I stick my hand in the cold water and grab one by the sides of its body and shake but they all stay stuck together.

“Here,” she says, and her little fingers go in and all the crabs shoot apart. I don’t even know how she did it.

We place each crab in different parts of the pool.

“Off you go,” she says quietly each time. We watch them float to the bottom, then scramble furiously beneath the sand to hide.

Before she puts the snails back, she puts one hole-side-up in her palm. “Did you know they come out of their shells when you hum to them?”

“What?’

“It’s true. Watch carefully.”

She hums one note over and over but the hole stays dark. Then she hums the first few bars of “Edelweiss” and a little bit of water seeps out and then a brown tube inches out of the shell like a periscope.

Up on the beach, Mallory is putting the baby back in his carrier. They have to go. “I’ll call you when we come down again. Will you still be here?”

“Maybe.”

Gracie is swinging her empty bucket around in a wide circle. “Will you come here tomorrow, Daley?”

“I will, but I don’t think I’ll see you.”

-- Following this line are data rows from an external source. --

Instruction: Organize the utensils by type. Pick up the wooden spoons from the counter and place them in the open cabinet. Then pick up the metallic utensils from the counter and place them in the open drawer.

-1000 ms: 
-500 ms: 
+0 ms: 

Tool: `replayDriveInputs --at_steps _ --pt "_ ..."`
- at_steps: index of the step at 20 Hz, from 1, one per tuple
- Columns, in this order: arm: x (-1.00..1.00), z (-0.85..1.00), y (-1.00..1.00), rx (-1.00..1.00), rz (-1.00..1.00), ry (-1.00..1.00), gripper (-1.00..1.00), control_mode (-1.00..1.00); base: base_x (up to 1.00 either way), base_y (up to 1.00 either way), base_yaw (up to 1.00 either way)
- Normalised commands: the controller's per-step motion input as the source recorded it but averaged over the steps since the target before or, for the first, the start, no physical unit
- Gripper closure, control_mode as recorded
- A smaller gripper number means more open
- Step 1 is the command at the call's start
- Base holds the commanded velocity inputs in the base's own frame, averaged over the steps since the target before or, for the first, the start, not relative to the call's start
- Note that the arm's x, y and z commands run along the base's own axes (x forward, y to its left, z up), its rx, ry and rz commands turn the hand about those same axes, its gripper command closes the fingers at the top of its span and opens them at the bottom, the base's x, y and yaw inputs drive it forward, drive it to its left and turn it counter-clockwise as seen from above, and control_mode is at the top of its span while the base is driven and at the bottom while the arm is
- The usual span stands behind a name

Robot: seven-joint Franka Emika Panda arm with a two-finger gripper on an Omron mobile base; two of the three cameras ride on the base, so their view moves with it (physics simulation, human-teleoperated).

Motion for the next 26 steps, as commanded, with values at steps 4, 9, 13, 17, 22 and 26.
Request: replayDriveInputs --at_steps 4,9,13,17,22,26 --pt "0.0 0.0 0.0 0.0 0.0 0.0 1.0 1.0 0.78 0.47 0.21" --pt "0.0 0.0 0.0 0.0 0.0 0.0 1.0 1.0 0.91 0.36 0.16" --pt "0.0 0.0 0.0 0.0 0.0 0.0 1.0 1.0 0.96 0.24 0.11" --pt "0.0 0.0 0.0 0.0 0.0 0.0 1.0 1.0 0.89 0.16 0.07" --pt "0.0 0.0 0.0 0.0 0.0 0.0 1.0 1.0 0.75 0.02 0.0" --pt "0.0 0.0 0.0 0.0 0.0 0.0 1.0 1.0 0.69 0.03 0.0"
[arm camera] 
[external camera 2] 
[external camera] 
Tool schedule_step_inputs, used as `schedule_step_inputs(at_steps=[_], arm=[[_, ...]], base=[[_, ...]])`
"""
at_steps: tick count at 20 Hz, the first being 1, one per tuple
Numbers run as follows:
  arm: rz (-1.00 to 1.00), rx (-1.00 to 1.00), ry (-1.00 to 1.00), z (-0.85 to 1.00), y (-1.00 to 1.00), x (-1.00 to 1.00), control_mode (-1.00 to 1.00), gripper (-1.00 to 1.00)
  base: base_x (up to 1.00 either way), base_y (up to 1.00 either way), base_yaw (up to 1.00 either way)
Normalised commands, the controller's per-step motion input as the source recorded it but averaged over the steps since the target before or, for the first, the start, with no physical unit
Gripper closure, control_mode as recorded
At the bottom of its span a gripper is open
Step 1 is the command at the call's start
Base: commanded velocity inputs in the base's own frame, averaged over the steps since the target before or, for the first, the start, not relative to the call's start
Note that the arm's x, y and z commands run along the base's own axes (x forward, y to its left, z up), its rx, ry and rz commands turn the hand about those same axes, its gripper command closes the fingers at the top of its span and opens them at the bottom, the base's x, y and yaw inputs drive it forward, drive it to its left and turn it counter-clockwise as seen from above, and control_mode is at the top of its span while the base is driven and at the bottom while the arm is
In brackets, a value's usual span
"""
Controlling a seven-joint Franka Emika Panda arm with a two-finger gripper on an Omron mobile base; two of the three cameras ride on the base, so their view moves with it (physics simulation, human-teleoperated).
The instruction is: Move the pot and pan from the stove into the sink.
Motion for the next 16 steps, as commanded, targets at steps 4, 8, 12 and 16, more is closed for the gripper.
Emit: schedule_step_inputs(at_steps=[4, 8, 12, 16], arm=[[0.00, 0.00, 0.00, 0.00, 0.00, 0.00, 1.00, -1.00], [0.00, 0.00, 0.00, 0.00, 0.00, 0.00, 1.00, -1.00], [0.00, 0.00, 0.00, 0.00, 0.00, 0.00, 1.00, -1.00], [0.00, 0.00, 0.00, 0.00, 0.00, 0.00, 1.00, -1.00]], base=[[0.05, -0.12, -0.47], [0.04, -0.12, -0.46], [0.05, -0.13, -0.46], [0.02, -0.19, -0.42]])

“I know. I’ll be in my home. But will you come say hi to everyone for me? You don’t have to take them out of the water. You can just wave.”

“I can do that.”

“Thanks.”

I stroke the little patch of fine hairs on the baby’s head. They are light and soft as milkweed. And the skull beneath feels spongy, like it hasn’t hardened all the way yet. I stand on the rocks and watch them move slowly around the cove, Mallory’s shoulders weighed down by the beach bags, the tent, and the cooler, and Gracie skipping through the water, and Mallory telling her she is going too deep. I should have offered to help them back home. I never learned the baby’s name, or how old he is. My chest is burning for all three of them.

In my notebook I write:
Mallory. Gracie. Baby with fat legs kicking in his pouch. I want that. I do want that, J
.

He gave me a blue silk robe for my birthday. We were on his bed, and he’d brought me breakfast and a wrapped box.

“My first choice of outfit is this, of course.” He pulled the sheet all the way off me and kissed my bare belly. “But short of that, here you go.”

I opened it. He knew it was my favorite color, and my favorite fabric. I slid my arms through the sleeves and tied the sash. It was scandalously short.

“Now you are one sexy white girl.”

“Woman.”

“Sorry, but if I’m using the modifier white, it’s got to be girl. When I say white woman it makes me think of Edith Bunker or Maude.”

“I learned about menopause from Maude,” I said. “I’d never heard of it before.” Jonathan was one of the few boyfriends I’d had who’d watched as much TV in the seventies as I had.

“Please, please let’s not talk about white women in menopause.”

“Another twenty years and that’s me.”

“Really? Only twenty? We better get going.”

I shook my head.

“You don’t want babies?”

I’d never been asked by a guy about babies before. I’d never
wanted
to be asked about babies. It was like being asked if I wanted a polar bear.

He undid the sash of my new robe and traced his finger along a hip. “You’ve got some good baby-making hips.”

“Yeah, right.”

“You really don’t want kids?”

“Not anytime soon,” I said finally.

“Ever?

“I don’t know.”

“Two years, four years?”

“I’m not really a long-range planner.”

“Just tell me. When are you going to have your white babies?”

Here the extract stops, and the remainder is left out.